▸ **WHAT THE TASK ASKS**
Reproduce each line below precisely. Drop the pictures.
════
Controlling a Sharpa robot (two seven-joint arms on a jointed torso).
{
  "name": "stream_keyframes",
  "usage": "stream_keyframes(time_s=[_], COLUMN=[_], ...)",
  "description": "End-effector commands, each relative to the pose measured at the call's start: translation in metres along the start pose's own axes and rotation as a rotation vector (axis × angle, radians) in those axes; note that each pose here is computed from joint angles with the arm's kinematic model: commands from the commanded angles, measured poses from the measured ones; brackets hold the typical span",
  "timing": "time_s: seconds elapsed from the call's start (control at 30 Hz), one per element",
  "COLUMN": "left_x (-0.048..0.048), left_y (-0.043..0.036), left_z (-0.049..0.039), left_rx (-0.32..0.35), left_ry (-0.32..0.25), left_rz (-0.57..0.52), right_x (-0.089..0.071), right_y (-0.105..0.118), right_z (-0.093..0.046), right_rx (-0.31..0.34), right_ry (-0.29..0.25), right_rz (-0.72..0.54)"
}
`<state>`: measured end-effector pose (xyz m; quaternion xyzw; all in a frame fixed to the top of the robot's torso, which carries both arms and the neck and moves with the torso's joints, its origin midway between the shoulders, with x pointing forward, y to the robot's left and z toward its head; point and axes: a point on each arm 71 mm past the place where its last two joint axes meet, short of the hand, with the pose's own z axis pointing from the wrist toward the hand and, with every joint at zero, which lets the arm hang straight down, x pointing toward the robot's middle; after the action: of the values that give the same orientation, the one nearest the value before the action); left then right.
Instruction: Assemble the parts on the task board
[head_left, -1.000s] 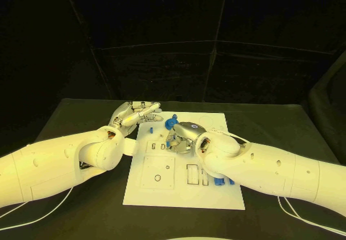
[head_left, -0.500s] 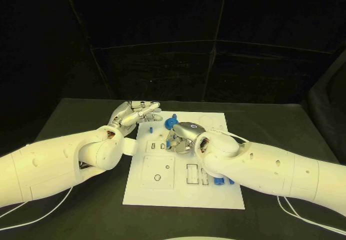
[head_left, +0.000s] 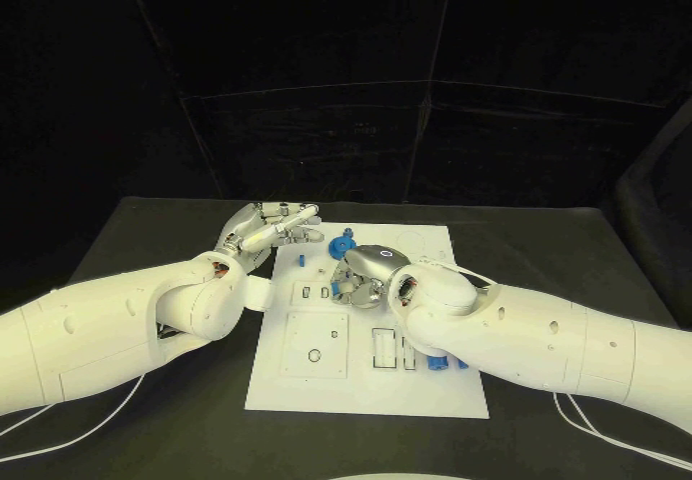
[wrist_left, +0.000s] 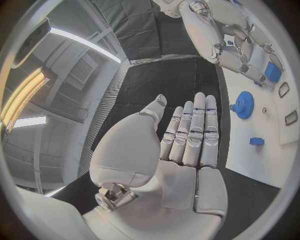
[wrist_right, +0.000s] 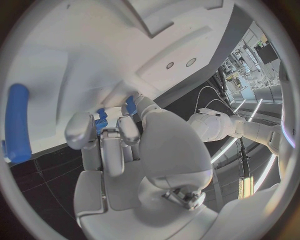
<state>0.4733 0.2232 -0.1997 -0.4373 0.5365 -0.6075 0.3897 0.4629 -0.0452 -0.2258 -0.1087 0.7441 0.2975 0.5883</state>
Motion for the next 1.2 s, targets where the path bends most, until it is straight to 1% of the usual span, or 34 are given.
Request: stream_keyframes(time_s=[0.03,0.37,0.47,0.57,0.6,0.67,0.77,0.87,0.9,0.97,1.07,1.17,1.2], left_x=[0.0013,0.0013,0.0013,0.0011,0.0007,-0.0002,-0.0034,-0.0089,-0.0105,-0.0131,-0.0154,-0.0143,-0.0134], left_y=[-0.0009,-0.0005,-0.0003,0.0,0.0003,0.0007,0.0021,0.0049,0.0061,0.0082,0.0094,0.0098,0.0104], left_z=[0.0008,0.0011,0.0011,0.0012,0.0013,0.0014,0.0013,0.0011,0.001,0.001,0.0024,0.0042,0.0047], left_rx=[0.0,-0.002,-0.006,-0.01,-0.013,-0.018,-0.037,-0.075,-0.094,-0.131,-0.204,-0.305,-0.353], left_ry=[0.01,0.01,0.01,0.008,0.007,0.006,0.01,0.026,0.035,0.047,0.086,0.151,0.181], left_rz=[-0.007,-0.007,-0.007,-0.006,-0.002,0.012,0.053,0.122,0.145,0.186,0.268,0.385,0.439], right_x=[0.002,0.0,-0.002,-0.004,-0.006,-0.008,-0.014,-0.022,-0.026,-0.034,-0.053,-0.075,-0.082], right_y=[-0.002,-0.001,0.0,0.001,0.002,0.004,0.007,0.006,0.004,-0.004,-0.026,-0.051,-0.06], right_z=[0.0,0.0,-0.001,-0.003,-0.005,-0.009,-0.019,-0.033,-0.038,-0.043,-0.051,-0.059,-0.062], right_rx=[0.015,0.017,0.017,0.007,-0.006,-0.038,-0.118,-0.199,-0.215,-0.221,-0.183,-0.121,-0.098], right_ry=[-0.004,-0.036,-0.06,-0.1,-0.13,-0.165,-0.212,-0.238,-0.241,-0.236,-0.207,-0.194,-0.196], right_rz=[-0.003,0.009,0.018,0.034,0.047,0.059,0.071,0.087,0.096,0.121,0.197,0.271,0.279])
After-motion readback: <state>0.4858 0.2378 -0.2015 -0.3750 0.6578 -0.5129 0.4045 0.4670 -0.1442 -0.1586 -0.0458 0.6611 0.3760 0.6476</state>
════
▸ **SOLUTION**
Controlling a Sharpa robot (two seven-joint arms on a jointed torso).
{
  "name": "stream_keyframes",
  "usage": "stream_keyframes(time_s=[_], COLUMN=[_], ...)",
  "description": "End-effector commands, each relative to the pose measured at the call's start: translation in metres along the start pose's own axes and rotation as a rotation vector (axis × angle, radians) in those axes; note that each pose here is computed from joint angles with the arm's kinematic model: commands from the commanded angles, measured poses from the measured ones; brackets hold the typical span",
  "timing": "time_s: seconds elapsed from the call's start (control at 30 Hz), one per element",
  "COLUMN": "left_x (-0.048..0.048), left_y (-0.043..0.036), left_z (-0.049..0.039), left_rx (-0.32..0.35), left_ry (-0.32..0.25), left_rz (-0.57..0.52), right_x (-0.089..0.071), right_y (-0.105..0.118), right_z (-0.093..0.046), right_rx (-0.31..0.34), right_ry (-0.29..0.25), right_rz (-0.72..0.54)"
}
`<state>`: measured end-effector pose (xyz m; quaternion xyzw; all in a frame fixed to the top of the robot's torso, which carries both arms and the neck and moves with the torso's joints, its origin midway between the shoulders, with x pointing forward, y to the robot's left and z toward its head; point and axes: a point on each arm 71 mm past the place where its last two joint axes meet, short of the hand, with the pose's own z axis pointing from the wrist toward the hand and, with every joint at zero, which lets the arm hang straight down, x pointing toward the robot's middle; after the action: of the values that give the same orientation, the one nearest the value before the action); left then right.
Instruction: Assemble the parts on the task board
[head_left, -1.000s] 
[head_left, -0.500s] 
[head_left, +0.000s] 
[wrist_left, +0.000s] 
[wrist_right, +0.000s] 
<state>0.4733 0.2232 -0.1997 -0.4373 0.5365 -0.6075 0.3897 0.4629 -0.0452 -0.2258 -0.1087 0.7441 0.2975 0.5883</state>
Motion for the next 1.2 s, targets where the path bends most, until it is straight to 1% of the usual span, or 34 are given.
Request: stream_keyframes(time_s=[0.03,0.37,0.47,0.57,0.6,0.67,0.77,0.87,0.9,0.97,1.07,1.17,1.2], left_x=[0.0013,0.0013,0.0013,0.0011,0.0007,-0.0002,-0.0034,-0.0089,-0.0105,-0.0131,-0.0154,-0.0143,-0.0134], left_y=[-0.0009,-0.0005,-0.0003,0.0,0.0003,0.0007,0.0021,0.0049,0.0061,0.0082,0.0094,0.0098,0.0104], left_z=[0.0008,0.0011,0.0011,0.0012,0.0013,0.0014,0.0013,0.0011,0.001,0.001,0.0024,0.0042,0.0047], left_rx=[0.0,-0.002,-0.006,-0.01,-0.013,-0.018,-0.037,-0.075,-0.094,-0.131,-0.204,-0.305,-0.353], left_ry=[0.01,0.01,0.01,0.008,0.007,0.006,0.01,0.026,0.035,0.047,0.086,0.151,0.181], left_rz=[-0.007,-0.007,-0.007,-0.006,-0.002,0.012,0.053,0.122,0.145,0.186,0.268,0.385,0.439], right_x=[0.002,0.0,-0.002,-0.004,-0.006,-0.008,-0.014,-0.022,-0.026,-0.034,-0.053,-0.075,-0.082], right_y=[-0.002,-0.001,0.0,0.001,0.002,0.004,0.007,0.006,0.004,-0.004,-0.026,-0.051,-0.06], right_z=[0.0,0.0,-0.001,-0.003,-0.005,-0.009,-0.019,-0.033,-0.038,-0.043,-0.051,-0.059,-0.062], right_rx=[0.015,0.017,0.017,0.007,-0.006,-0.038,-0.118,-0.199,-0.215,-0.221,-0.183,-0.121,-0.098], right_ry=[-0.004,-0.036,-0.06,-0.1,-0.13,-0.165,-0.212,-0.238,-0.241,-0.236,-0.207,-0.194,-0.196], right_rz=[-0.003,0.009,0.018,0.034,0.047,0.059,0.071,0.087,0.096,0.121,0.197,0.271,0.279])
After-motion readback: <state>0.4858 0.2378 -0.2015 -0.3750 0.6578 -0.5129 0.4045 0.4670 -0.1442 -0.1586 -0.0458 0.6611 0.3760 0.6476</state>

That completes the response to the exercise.